Aufnahme gänzlich vermeiden
Bei den Mineralölrückständen handelt es sich um verschiedene Gruppen langkettiger Kohlenwasserstoffverbindungen. Die wichtigsten sind MOSH (Mineral Oil Saturated Hydrocarbons) und MOAH (Mineral Oil Aromatic Hydrocarbons). Die MOAH-Fraktion enthält krebserregende und erbgutverändernde Verbindungen, eventuell auch polyzyklische aromatische Kohlenwasserstoffe (PAK). Ferner ist aus tierexperimentellen Studien bekannt, dass Mineralölgemische im Körper gespeichert werden und zu Schäden in der Leber, den Herzklappen und den Lymphknoten führen können. Die Aufnahme von Mineralölgemischen sollte nach Ansicht des BfR daher gänzlich vermieden werden. Eine abschließende gesundheitliche Bewertung durch die Europäische Lebensmittelbehörde (EFSA) steht aber noch aus.

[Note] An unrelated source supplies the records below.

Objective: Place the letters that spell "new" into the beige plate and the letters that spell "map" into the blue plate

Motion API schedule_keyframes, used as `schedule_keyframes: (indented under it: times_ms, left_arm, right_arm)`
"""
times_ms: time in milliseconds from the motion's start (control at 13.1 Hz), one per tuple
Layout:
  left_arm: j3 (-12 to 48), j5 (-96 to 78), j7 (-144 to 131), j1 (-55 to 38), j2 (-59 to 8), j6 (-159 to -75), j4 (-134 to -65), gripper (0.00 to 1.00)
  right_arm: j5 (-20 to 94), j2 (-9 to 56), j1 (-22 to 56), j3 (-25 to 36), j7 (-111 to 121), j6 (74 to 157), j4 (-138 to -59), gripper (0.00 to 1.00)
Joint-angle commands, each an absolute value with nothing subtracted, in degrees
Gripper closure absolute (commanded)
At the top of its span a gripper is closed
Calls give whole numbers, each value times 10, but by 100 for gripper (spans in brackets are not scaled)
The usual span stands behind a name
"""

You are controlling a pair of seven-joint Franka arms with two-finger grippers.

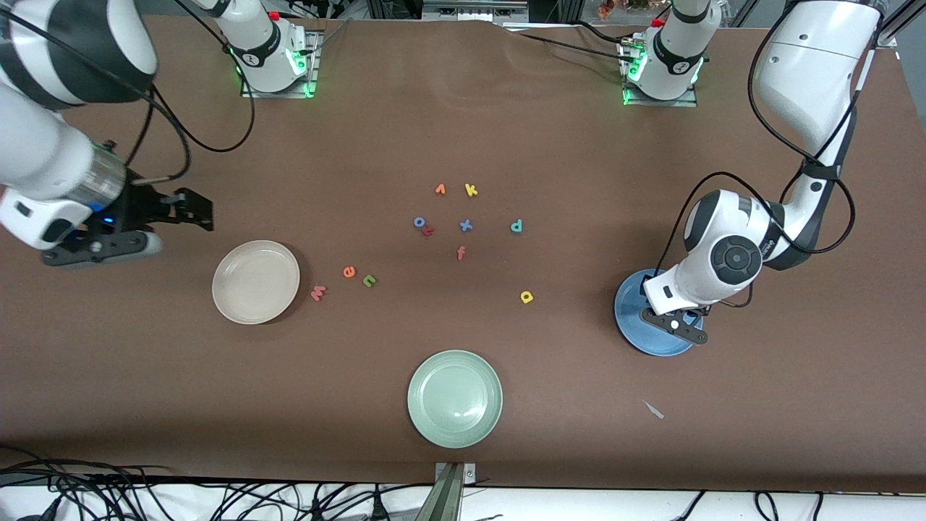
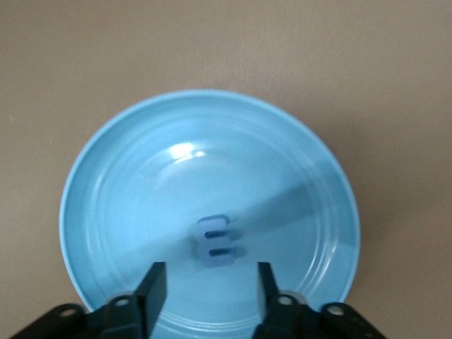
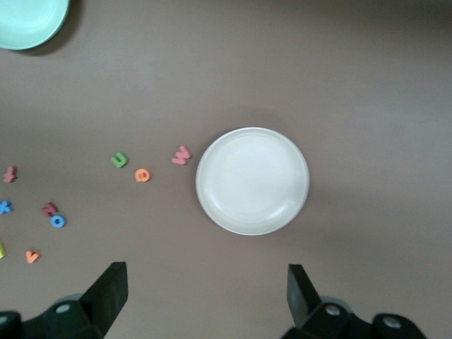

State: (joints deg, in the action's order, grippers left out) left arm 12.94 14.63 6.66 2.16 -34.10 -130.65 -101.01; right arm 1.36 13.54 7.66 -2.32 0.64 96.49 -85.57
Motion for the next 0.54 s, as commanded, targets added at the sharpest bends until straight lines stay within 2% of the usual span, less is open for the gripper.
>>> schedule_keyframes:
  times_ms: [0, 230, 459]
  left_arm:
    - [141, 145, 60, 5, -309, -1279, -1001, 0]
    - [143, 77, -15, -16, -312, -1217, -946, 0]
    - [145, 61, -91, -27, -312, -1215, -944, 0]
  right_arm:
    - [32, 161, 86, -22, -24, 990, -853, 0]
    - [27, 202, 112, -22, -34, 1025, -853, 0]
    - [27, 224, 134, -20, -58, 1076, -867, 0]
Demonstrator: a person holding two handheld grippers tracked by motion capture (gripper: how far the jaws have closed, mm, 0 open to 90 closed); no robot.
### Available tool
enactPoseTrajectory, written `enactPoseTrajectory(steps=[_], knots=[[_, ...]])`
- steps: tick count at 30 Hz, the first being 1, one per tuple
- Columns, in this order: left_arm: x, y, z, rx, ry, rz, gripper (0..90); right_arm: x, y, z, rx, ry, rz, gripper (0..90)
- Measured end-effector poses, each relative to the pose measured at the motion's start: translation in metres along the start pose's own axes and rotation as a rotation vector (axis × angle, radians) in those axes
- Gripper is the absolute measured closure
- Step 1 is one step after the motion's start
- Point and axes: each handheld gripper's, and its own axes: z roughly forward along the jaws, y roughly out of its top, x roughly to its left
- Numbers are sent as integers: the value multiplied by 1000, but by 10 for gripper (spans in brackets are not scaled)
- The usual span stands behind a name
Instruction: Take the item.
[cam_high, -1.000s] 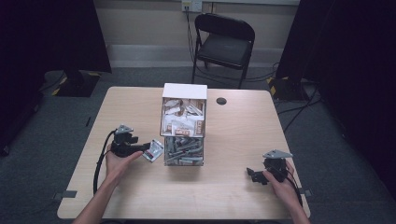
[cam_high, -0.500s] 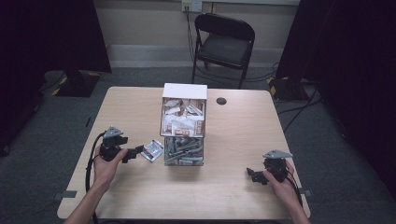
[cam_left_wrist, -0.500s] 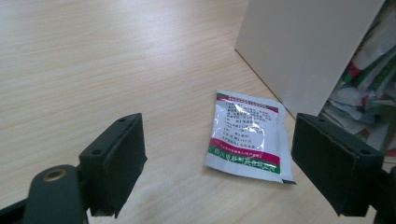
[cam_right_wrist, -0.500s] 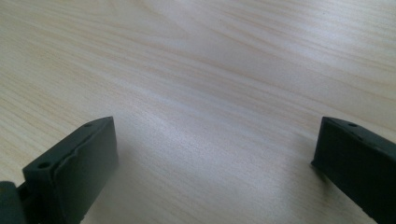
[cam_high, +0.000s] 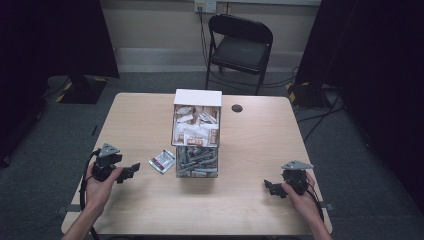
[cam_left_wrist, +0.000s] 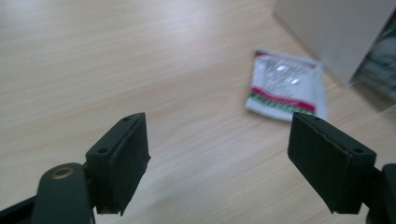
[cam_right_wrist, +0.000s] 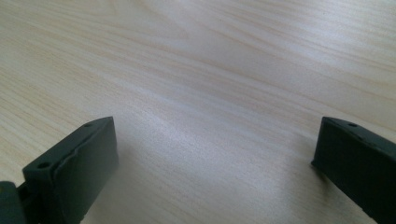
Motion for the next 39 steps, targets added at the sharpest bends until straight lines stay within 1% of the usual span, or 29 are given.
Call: enactPoseTrajectory(steps=[1,2,5,6,7,8,9,10,11,13,14,15,16,18,19,20,21,22,23,24,26,27,29,30,31,33,35,36,39], knots=[[3,-6,2,20,-11,-3,204,0,0,0,0,0,-1,0],[4,-7,1,38,1,0,204,0,0,0,0,0,0,0],[6,-8,-1,35,4,-9,204,0,0,0,0,0,0,0],[6,-8,-1,44,16,-5,204,0,0,0,0,0,-1,0],[5,-10,-1,79,54,15,201,0,0,0,0,0,0,0],[5,-10,-1,79,54,15,204,0,0,0,0,0,0,0],[5,-14,-2,82,29,-12,201,0,0,0,0,0,-1,0],[5,-14,-2,82,29,-12,199,0,0,0,0,0,-1,0],[4,-19,-1,90,39,-8,198,0,0,0,0,0,-1,0],[5,-24,-1,111,45,-20,198,0,0,0,1,0,0,0],[5,-24,-1,111,45,-20,198,0,0,0,1,0,0,0],[7,-28,-2,98,48,-16,198,0,0,0,1,0,0,0],[8,-29,-2,100,57,-18,198,0,0,0,0,0,-1,0],[9,-32,-2,103,54,-17,192,0,0,0,1,0,1,0],[11,-36,-2,111,62,-22,193,0,0,0,0,0,0,0],[11,-36,-2,111,62,-22,191,0,0,0,0,0,0,0],[12,-38,-2,118,81,-21,190,0,0,0,0,0,0,0],[13,-38,-3,116,99,-18,186,0,0,0,0,0,0,0],[13,-39,-2,110,93,-18,175,0,0,0,0,0,0,0],[14,-40,-1,114,95,-25,170,0,0,0,1,0,0,0],[17,-43,-1,100,84,-22,156,0,0,0,0,0,0,0],[17,-43,-1,95,85,-27,153,0,0,0,1,0,-1,0],[17,-46,0,70,90,-29,145,0,0,0,1,0,0,0],[17,-46,0,70,90,-29,140,0,0,0,1,0,0,0],[18,-47,1,54,86,-22,135,0,0,0,0,-1,0,0],[19,-49,1,40,82,-14,123,0,0,0,0,-1,0,0],[20,-51,2,21,83,-15,108,0,0,0,0,-1,0,0],[20,-51,2,19,84,-15,93,0,0,0,1,-1,1,0],[20,-51,3,18,88,-20,88,0,0,0,1,-2,1,0]])
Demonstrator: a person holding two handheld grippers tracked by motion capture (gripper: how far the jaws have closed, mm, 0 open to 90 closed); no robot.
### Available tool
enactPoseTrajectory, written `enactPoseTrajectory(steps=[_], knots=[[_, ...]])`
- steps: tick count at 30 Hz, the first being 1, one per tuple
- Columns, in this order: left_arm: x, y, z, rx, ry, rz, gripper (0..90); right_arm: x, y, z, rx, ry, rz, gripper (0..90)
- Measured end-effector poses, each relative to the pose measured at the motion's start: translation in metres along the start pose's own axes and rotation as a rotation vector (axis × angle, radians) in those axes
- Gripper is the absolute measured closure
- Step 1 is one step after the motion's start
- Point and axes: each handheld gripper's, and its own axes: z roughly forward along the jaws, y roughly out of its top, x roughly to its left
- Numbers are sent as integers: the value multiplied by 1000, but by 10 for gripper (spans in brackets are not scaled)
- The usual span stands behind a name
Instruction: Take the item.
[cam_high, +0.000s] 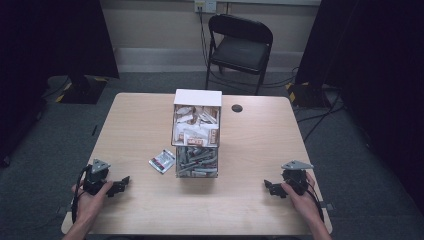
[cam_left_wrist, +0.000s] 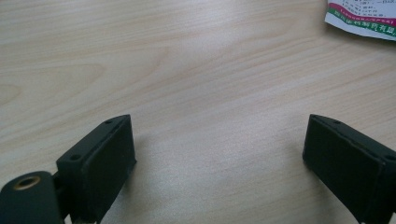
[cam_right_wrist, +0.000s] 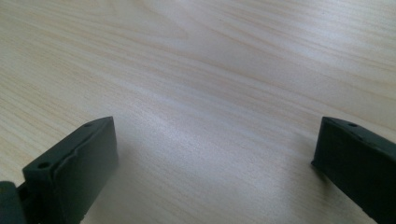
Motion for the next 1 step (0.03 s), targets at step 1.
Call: enactPoseTrajectory(steps=[1], knots=[[0,0,0,0,0,0,88,0,0,0,0,0,0,0]])
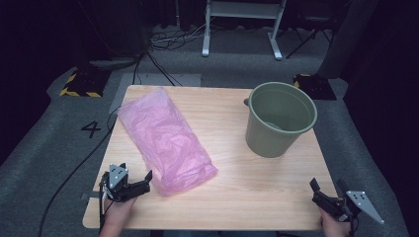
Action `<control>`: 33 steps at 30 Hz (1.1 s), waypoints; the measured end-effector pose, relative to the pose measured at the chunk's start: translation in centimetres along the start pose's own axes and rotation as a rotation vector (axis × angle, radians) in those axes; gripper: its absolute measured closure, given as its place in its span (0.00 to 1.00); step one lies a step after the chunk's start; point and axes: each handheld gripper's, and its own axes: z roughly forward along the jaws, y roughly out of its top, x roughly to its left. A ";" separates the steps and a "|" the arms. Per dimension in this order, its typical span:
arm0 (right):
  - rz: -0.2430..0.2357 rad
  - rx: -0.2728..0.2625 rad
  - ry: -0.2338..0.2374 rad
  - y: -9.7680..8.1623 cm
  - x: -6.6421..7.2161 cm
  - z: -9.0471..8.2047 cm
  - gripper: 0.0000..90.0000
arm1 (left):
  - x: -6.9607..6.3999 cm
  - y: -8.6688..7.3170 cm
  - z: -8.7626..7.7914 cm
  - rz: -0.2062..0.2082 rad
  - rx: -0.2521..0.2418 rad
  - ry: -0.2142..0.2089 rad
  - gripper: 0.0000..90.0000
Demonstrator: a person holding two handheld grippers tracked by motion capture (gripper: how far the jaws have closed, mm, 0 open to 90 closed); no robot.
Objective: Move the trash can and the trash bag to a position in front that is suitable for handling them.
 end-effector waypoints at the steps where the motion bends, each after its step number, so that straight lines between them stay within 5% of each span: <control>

Grenzwerte in der Diskussion
Ein vorläufig festgelegter Grenzwert (TDI) für MOSH von 0,01 Milligramm je Kilogramm Körpergewicht und Tag wurde inzwischen wieder zurückgenommen. Denn die tatsächliche geschätzte Aufnahmemenge liegt um das 3-bis 30-Fache höher. Für MOAH-Verbindungen kann kein TDI-Wert festgelegt werden, da für krebserregende Stoffe keine unschädliche Dosis existiert.
In einem neuen Gesetzentwurf vom Frühjahr 2017 schreibt das BMEL Maßnahmen zur Vermeidung von Verunreinigungen mit Mineralölen in Lebensmitteln vor. Darin wird eine „Barriereschicht“ gefordert, die einen Übergang der Mineralölrückstände aus Altpapierverpackungen auf darin verpackte Lebensmittel wirksam verhindert. Das können beschichtete Innenbeutel aus Kunststoff und Alufolie sein oder speziell verdichtete Papiere und beschichtete Kartons. Auf diese Barrieren kann der Hersteller nur verzichten, wenn er sicherstellt, dass die Verpackung einen so geringen Gehalt an aromatischen Mineralölen enthält, dass ein Übergang auf das Lebensmittel nicht zu erwarten ist.

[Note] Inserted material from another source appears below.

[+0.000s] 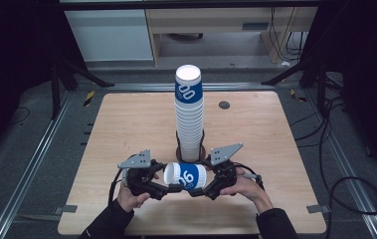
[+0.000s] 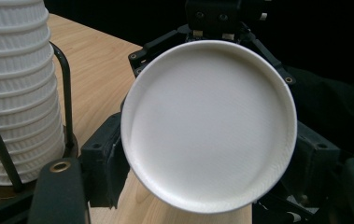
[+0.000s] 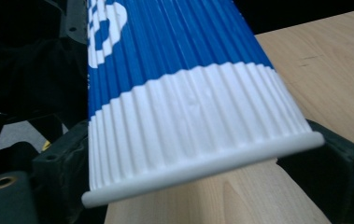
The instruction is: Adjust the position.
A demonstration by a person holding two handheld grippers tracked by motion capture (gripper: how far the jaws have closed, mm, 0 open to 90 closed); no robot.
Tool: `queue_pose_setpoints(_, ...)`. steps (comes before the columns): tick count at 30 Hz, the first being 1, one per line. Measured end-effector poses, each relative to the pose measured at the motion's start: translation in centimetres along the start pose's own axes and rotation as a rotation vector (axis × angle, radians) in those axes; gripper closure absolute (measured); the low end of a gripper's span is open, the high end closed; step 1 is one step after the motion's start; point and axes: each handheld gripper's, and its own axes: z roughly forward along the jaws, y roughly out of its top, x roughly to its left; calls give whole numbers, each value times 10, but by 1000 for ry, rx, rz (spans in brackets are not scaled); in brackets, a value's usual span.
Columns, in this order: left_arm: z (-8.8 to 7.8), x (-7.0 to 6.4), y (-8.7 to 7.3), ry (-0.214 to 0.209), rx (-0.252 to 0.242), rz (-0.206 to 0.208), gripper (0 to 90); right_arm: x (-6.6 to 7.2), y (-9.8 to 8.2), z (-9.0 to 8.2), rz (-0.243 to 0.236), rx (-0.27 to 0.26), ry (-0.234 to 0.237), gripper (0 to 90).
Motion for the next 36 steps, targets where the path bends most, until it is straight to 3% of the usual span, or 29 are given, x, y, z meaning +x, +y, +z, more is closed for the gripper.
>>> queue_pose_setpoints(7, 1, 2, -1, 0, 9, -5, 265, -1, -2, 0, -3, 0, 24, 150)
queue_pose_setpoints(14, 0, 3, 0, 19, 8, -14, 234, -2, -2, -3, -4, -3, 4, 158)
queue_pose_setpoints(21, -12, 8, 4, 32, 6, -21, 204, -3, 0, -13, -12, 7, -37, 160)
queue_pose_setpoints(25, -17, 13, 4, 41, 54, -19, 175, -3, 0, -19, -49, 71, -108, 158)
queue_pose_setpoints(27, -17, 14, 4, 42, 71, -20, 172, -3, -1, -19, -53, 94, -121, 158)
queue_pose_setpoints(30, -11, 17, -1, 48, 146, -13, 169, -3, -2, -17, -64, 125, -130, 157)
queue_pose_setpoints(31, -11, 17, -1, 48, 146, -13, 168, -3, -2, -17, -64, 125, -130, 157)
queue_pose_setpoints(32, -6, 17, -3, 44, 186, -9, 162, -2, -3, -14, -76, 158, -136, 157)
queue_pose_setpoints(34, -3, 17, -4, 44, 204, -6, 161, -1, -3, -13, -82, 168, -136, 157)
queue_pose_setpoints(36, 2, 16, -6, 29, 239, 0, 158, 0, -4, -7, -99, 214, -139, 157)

Ob Esterverbindungen, Transfettsäuren oder Mineralöle: Bei allen diesen Schadstoffen wird klar, dass vor allem die industrielle Verarbeitung oder Verpackung die Ursache der Belastungen sind. Am besten geschützt ist, wer kaltgepresste, native Speiseöle bevorzugt und industriell gefertigte Produkte meidet, die mit raffinierten Ölen und Fetten hergestellt wurden.